▶ [Assignment] Every line below from the one containing "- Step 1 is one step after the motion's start" through the one containing "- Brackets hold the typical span" must be transcribed exactly. Omit all lines outside that stretch.
*** Opening Recorded information ***
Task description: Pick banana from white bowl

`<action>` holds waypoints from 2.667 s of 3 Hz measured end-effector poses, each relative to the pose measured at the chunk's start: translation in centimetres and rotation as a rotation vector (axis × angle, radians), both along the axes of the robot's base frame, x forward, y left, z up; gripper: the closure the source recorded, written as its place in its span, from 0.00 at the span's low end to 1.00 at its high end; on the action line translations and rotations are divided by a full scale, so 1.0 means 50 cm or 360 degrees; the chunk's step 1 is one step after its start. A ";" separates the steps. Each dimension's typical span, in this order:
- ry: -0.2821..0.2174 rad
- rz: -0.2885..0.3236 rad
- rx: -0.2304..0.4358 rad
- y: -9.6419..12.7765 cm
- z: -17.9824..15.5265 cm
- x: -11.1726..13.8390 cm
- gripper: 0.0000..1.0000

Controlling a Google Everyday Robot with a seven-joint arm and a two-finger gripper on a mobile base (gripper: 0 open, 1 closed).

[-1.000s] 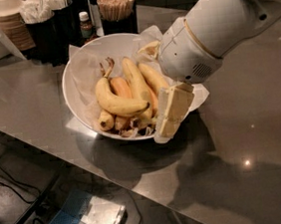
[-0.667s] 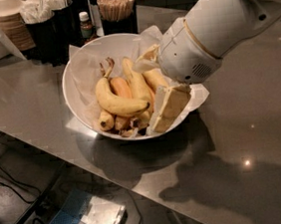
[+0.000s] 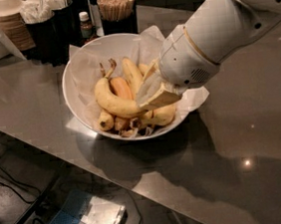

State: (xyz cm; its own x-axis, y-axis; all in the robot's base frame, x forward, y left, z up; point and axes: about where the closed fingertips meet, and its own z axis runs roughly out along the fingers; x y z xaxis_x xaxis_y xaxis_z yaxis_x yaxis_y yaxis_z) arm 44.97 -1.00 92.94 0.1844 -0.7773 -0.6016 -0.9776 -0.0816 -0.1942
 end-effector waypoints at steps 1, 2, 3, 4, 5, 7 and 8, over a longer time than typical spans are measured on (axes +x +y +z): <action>0.0000 0.0000 0.0000 0.000 0.000 0.000 0.86; 0.0000 0.0000 0.0000 0.000 0.000 0.000 0.62; 0.0000 0.0000 0.0000 0.000 0.000 0.000 0.39; -0.0009 0.0002 -0.0001 0.001 0.005 -0.001 0.18; -0.0059 0.0007 -0.0007 0.002 0.035 -0.004 0.11; -0.0064 0.0002 0.0000 0.001 0.038 -0.003 0.19; -0.0054 -0.0008 0.0019 -0.002 0.033 0.000 0.19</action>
Offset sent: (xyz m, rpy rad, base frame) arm 0.0000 0.0000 0.0000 0.0000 0.0000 0.0000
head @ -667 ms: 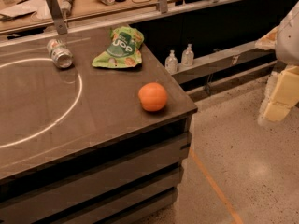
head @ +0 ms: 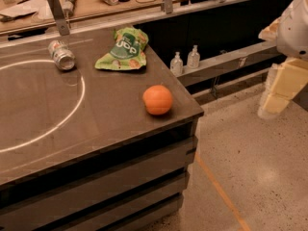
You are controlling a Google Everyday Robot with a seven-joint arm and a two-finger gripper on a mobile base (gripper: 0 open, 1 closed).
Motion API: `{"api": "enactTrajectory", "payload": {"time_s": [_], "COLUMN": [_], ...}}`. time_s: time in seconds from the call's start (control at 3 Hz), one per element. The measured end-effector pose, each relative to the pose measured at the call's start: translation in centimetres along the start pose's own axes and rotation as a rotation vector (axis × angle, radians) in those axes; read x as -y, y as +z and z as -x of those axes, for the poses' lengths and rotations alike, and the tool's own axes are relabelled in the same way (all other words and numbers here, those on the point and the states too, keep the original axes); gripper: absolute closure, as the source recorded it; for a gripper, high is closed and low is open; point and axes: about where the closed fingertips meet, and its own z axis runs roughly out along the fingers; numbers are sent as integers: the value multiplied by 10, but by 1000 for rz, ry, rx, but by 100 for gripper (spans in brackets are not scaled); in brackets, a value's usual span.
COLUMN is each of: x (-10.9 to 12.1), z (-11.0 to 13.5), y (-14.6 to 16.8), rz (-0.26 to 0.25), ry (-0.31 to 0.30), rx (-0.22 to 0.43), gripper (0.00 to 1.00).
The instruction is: Pick green rice chip bag
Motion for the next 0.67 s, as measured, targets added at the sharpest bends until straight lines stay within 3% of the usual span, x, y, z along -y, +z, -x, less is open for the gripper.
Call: {"api": "enactTrajectory", "payload": {"time_s": [0.33, 0.67], "x": [45, 108], "z": [26, 78], "y": [12, 31], "rz": [-53, -82], "ry": [-74, -196], "rx": [-1, 36], "gripper": [0, 0]}}
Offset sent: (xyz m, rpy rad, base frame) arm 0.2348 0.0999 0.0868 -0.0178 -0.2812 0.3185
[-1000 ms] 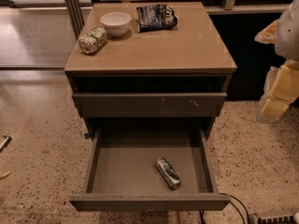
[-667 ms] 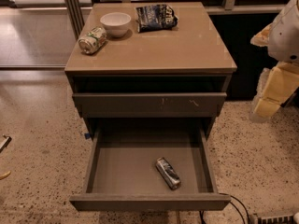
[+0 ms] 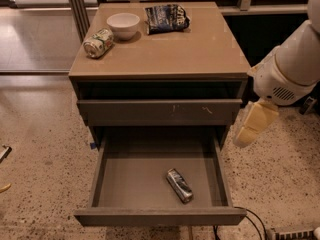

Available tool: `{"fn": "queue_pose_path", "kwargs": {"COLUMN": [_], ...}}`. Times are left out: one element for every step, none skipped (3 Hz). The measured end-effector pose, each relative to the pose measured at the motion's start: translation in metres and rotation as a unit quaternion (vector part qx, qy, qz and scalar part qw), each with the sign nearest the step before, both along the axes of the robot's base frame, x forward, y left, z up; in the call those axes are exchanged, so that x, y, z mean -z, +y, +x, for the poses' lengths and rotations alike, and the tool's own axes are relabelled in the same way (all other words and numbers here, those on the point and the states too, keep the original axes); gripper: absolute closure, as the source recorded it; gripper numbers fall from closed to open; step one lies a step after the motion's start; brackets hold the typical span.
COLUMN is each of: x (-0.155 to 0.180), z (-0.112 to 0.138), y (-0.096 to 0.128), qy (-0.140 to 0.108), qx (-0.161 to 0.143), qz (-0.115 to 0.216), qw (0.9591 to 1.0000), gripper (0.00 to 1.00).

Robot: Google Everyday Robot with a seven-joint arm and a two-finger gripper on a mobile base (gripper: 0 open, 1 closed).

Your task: Open top drawer

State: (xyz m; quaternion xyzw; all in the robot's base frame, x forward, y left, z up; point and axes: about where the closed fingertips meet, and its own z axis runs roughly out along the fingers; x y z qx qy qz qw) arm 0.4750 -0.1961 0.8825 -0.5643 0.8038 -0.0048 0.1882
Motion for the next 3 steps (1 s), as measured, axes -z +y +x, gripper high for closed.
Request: {"fn": "queue_pose_path", "kwargs": {"x": [0.073, 0.150, 0.229], "z": [0.019, 0.042, 0.071], "y": [0.020, 0.047, 0.069], "qy": [0.011, 0.027, 0.052], "qx": [0.022, 0.045, 0.062], "qz": [0.030, 0.065, 0.092], "qw": [0.9992, 0.9965, 0.9925], "gripper": [0.00, 0.00, 0.00]}}
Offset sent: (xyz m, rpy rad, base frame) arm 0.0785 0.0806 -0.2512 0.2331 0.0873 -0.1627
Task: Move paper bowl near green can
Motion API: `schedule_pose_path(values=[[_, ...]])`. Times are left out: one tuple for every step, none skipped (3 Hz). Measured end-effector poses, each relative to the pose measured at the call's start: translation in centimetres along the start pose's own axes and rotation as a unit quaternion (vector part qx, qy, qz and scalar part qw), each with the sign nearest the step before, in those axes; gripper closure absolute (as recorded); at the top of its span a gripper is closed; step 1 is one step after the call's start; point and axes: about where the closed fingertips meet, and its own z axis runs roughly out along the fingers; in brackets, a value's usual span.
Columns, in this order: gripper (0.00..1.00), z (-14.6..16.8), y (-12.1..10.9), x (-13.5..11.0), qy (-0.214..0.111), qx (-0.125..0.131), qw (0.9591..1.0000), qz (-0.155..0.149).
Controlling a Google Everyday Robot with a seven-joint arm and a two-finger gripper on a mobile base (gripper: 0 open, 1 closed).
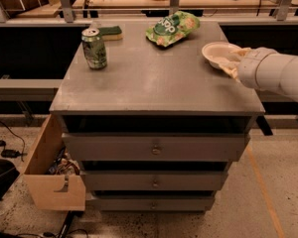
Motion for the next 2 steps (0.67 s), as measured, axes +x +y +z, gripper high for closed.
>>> schedule_pose_path(values=[[0.92, 0.56, -1.53, 0.01, 0.004, -0.006, 0.9998, -0.02], [0.92, 1.03, -2.01, 0.35, 0.016, -0.015, 0.9991, -0.036]])
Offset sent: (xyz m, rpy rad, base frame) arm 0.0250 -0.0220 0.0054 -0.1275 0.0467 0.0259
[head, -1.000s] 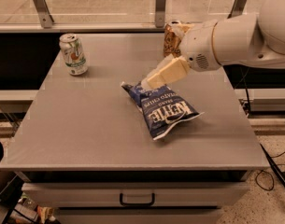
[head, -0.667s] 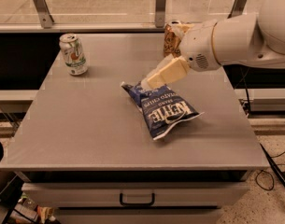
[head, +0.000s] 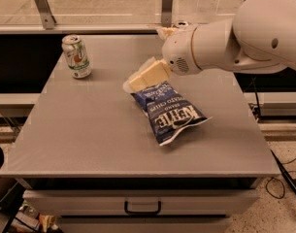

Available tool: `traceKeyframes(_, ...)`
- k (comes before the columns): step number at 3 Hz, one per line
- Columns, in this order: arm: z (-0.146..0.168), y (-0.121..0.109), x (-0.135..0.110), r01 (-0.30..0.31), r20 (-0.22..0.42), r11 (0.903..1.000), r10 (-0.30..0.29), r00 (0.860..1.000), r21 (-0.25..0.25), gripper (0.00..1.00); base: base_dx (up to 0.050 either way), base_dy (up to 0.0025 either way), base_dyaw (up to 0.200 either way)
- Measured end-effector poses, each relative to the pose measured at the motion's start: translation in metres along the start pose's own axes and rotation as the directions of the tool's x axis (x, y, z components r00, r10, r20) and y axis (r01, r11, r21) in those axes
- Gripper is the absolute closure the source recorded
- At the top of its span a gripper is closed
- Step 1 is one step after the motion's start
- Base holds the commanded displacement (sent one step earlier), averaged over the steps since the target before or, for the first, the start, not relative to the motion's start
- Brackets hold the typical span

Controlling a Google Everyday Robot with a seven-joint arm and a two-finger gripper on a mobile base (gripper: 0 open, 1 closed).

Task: Knock 7up can over

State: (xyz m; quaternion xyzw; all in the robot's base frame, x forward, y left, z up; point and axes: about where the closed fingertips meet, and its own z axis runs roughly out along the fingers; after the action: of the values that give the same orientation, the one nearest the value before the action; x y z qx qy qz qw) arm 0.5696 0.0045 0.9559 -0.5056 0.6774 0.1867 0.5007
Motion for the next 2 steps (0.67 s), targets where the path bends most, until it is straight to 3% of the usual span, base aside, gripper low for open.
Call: traceKeyframes(2,0.041,-0.007,-0.011,-0.054,0.088,0.9982,0.051,0.995,0.026,0.00,0.000,0.00000,0.000)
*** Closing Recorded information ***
▶ [Task answer]
- Step 1 is one step after the motion's start
- Base holds the commanded displacement (sent one step earlier), averaged over the steps since the target before or, for the first, the start, not relative to the motion's start
- Brackets hold the typical span

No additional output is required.